Exploring Splunk's v8 New PREFIX (2)

Conventionally, if we wanted to look for a specific vendor, like index="test_data" VendorID="1043", Splunk would start by looking for all events with ‘1043’ in them, before unzipping the journal files and performing field extractions to check against the VendorID field specifically.

Exploring Splunk's v8 New PREFIX (3)

We can see that while we were looking for “1043” as our VendorID, there were a few unrelated events that happened to have the same term in them.

Instead, TERM lets us avoid this false positive issue by looking for a more specific value before the journal actions take place. By specifying index="test_data" TERM(VendorID=1043), Splunk eliminates these false positives entries earlier in the search process, reducing the need for the computationally expensive journal actions later on. There are a few other benefits to TERM like bloomfiltering that I won’t go into in this article, but I highly reccomend this great piece by Jamie Talbot explaining some of the details.

For uncommon values across a big dataset - think looking for a specific MD5 hash in millions events over hundreds or thousands of buckets - TERM is stupidly fast compared with conventional searching. It finds needles in big, big haystacks, powered by tsidx files and bloomfilters.

tstats, or how to skip the journal entirely

We’ve established so far that the main priority to optimise searches is to avoid those expensive journal actions that need the full raw events. The more we can leverage the fast tsidx file, the better.

What if we had a fairly simple use case, like counting the number of events in an index by the sourcetype? Well, in that case, we don’t even need to touch the journal at all. Using tstats, (tsidx stats), we can operate entirely within our summary data for much faster results.

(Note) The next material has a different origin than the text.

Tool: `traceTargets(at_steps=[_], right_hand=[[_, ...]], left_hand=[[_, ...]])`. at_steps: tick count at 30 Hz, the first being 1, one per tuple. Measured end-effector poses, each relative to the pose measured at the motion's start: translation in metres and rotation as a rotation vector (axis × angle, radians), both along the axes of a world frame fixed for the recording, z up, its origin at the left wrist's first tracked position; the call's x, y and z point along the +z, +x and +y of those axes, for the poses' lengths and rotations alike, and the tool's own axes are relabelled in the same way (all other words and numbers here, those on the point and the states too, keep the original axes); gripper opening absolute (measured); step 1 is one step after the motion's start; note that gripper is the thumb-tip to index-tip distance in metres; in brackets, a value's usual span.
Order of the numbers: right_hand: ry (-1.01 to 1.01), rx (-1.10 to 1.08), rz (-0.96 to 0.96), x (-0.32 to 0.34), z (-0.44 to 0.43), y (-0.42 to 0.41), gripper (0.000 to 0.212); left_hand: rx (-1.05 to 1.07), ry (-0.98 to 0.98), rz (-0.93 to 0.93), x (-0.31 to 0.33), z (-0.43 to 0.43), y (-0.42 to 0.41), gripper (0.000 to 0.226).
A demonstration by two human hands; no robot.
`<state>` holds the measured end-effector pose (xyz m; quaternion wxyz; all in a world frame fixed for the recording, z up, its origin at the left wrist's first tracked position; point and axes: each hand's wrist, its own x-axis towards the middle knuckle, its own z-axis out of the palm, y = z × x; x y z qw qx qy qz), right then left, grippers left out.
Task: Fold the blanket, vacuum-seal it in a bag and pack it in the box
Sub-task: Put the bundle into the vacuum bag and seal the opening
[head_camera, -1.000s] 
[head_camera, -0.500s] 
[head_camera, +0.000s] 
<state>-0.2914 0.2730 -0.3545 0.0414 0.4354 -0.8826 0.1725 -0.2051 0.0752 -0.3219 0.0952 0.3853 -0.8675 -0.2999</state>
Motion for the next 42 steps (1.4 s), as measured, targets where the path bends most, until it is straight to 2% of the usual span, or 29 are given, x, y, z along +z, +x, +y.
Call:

Exploring Splunk's v8 New PREFIX (4)

In fact, this is the same concept behind datamodels, which allow you to compute large summaries with a defined set of fields, like url and user that you can use for faster searches later.

Exploring Splunk's v8 New PREFIX (5)

Again from the Behind the Magnifying Glass .conf2016 presentation by Jeff Champagne

So what’s the catch?

Alas, tstats isn’t a magic bullet for every search. The problem up until now was that fields had to be indexed to be used in tstats, and by default, only those special fields like index, sourcetype, source, and host are indexed. While you can customise this, it’s not the best idea, as it can cause performance and storage issues as Splunk has to spend more time computing bigger tsidx files to include all of your unique indexed values.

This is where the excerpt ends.